## Work task:
Take the data below and copy exactly the lines starting at the one with "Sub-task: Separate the" and finishing at the one with "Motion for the", both included.

----------

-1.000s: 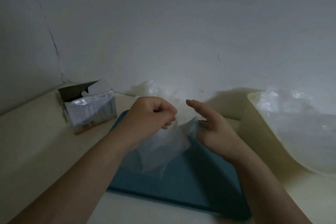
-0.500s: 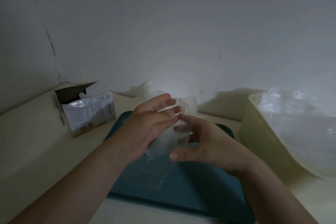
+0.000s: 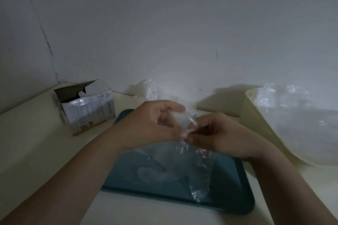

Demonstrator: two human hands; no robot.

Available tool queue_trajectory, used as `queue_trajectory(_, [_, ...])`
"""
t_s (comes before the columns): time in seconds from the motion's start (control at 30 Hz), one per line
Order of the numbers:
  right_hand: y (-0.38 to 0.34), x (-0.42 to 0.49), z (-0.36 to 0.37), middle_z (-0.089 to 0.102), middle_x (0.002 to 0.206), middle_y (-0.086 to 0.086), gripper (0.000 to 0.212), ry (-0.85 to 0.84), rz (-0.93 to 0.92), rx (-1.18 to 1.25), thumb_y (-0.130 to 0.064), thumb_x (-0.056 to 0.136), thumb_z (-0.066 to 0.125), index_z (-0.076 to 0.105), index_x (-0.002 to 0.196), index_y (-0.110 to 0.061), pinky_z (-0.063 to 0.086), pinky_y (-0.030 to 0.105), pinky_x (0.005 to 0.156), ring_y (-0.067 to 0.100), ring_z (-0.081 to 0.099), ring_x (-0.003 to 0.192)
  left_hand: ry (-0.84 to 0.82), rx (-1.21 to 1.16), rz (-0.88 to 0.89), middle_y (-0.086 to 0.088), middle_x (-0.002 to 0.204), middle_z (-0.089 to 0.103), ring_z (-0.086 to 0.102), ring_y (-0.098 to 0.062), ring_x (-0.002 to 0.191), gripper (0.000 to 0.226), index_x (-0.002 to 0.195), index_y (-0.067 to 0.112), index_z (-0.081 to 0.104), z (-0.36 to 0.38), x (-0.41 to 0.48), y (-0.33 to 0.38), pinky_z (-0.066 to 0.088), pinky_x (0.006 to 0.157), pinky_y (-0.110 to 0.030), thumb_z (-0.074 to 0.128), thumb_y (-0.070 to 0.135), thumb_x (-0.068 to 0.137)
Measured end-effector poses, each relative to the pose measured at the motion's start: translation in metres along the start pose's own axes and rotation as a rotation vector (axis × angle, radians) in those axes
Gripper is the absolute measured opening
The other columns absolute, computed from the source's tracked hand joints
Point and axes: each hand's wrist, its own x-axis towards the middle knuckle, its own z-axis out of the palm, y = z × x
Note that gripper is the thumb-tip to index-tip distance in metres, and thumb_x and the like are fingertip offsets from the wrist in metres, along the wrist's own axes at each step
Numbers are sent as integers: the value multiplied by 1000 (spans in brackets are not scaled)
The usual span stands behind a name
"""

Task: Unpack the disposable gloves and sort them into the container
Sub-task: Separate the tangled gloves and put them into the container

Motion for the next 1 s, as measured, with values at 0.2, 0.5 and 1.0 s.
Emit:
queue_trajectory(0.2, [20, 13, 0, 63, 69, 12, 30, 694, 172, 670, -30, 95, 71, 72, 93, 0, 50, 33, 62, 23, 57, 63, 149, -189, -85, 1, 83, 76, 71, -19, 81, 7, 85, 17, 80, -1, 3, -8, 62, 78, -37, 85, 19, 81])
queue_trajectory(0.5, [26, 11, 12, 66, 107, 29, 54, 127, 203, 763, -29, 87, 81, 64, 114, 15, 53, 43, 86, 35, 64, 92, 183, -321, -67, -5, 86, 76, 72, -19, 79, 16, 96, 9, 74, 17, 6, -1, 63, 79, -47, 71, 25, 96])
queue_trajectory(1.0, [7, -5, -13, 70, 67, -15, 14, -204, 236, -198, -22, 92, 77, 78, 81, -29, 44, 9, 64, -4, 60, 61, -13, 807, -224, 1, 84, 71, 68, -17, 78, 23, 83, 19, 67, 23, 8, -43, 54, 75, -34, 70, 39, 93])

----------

## Answer for the task:
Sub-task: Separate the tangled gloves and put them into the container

Motion for the next 1 s, as measured, with values at 0.2, 0.5 and 1.0 s.

Nothing further is required for this exercise.